** PROVIDED INFORMATION follows **

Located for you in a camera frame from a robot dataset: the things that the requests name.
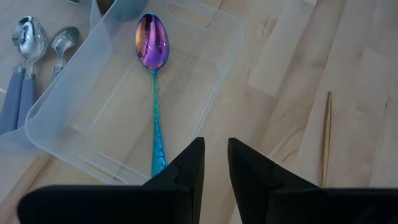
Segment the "rainbow spoon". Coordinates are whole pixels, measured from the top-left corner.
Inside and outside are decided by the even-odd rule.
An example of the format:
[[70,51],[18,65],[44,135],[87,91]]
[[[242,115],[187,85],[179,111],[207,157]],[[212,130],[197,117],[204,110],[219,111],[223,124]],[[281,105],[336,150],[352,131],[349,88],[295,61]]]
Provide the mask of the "rainbow spoon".
[[152,94],[154,102],[154,141],[152,148],[152,176],[167,166],[163,143],[162,127],[157,98],[157,71],[169,58],[170,45],[166,28],[154,14],[145,14],[138,22],[136,30],[136,52],[143,66],[152,72]]

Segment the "clear plastic bin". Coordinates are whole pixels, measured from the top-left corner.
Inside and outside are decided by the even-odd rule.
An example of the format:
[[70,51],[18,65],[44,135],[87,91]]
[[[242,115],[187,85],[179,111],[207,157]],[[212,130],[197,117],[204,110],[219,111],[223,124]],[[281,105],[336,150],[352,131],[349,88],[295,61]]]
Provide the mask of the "clear plastic bin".
[[[2,12],[2,16],[9,18],[9,20],[0,22],[3,30],[9,30],[8,33],[0,32],[0,39],[3,40],[0,43],[1,52],[3,54],[7,52],[7,55],[4,54],[5,57],[0,62],[0,70],[2,71],[0,74],[0,110],[4,103],[14,66],[23,62],[23,56],[14,49],[11,41],[11,34],[18,20],[23,16],[33,16],[38,19],[43,25],[50,43],[55,33],[66,26],[76,26],[81,33],[81,38],[85,39],[90,32],[90,28],[94,28],[101,19],[96,0],[80,0],[79,4],[71,3],[68,0],[32,0],[24,2],[21,6],[11,4],[6,8],[7,10]],[[45,79],[42,76],[50,77],[52,75],[56,61],[57,56],[49,46],[45,57],[40,59],[35,66],[39,93],[46,86],[46,83],[40,82]],[[25,153],[33,152],[34,148],[34,145],[29,142],[24,128],[0,136],[0,152]]]
[[[114,3],[26,122],[36,146],[109,184],[143,184],[150,176],[151,74],[135,51],[139,18],[156,14],[171,44],[158,72],[169,161],[201,130],[243,38],[237,19],[195,1],[129,2]],[[197,14],[195,23],[180,17],[187,13]]]

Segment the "gold chopstick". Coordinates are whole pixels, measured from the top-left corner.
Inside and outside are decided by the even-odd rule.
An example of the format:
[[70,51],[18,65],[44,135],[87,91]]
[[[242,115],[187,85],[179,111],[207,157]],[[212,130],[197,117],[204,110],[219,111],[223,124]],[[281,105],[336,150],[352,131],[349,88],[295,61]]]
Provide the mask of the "gold chopstick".
[[331,130],[331,92],[328,92],[328,100],[326,102],[325,121],[323,123],[322,137],[322,180],[321,187],[326,186],[326,178],[328,176],[329,148],[330,148],[330,130]]

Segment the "wooden table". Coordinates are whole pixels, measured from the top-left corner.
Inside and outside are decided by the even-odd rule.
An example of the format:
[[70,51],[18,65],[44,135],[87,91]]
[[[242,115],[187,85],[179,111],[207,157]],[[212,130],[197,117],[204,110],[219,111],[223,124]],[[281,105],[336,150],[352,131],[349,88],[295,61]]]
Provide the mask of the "wooden table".
[[[326,186],[398,186],[396,0],[201,1],[236,16],[244,28],[239,56],[201,133],[206,139],[202,223],[240,222],[228,174],[230,137],[319,184],[328,91],[333,121]],[[19,1],[8,2],[0,11]],[[10,29],[0,29],[3,33]],[[0,44],[4,58],[13,50],[8,36],[0,37],[7,37]],[[40,77],[42,86],[49,78]],[[25,163],[18,156],[4,158],[14,161],[0,164],[13,188],[0,205],[1,223],[17,223],[17,200],[37,187],[101,184],[52,156]],[[23,164],[17,178],[8,168],[14,163]]]

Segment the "gray spoon handle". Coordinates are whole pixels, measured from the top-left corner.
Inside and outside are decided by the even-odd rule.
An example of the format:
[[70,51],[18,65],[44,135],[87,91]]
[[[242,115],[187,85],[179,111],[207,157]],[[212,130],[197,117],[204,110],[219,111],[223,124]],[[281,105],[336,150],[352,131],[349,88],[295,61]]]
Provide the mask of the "gray spoon handle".
[[17,129],[19,101],[21,100],[25,71],[22,66],[14,67],[0,114],[0,135]]
[[25,79],[22,83],[21,102],[19,104],[18,125],[20,128],[25,125],[25,118],[30,108],[36,102],[35,95],[35,74],[26,73]]
[[52,74],[52,80],[54,81],[55,78],[62,72],[63,66],[55,66],[54,72]]

** End of PROVIDED INFORMATION **

◆ **WORK REQUEST**
Return each line of the material above in which the string "from" appears.

◆ **OUTPUT OF THE EXERCISE**
Located for you in a camera frame from a robot dataset: the things that the requests name.
Segment the "rainbow spoon". Coordinates are whole pixels, measured from the top-left corner.
Segment the "clear plastic bin". Coordinates are whole pixels, measured from the top-left corner.
Segment the "gold chopstick". Coordinates are whole pixels, measured from the top-left corner.
Segment the "wooden table". Coordinates are whole pixels, measured from the top-left corner.
Segment the "gray spoon handle". Coordinates are whole pixels, measured from the top-left corner.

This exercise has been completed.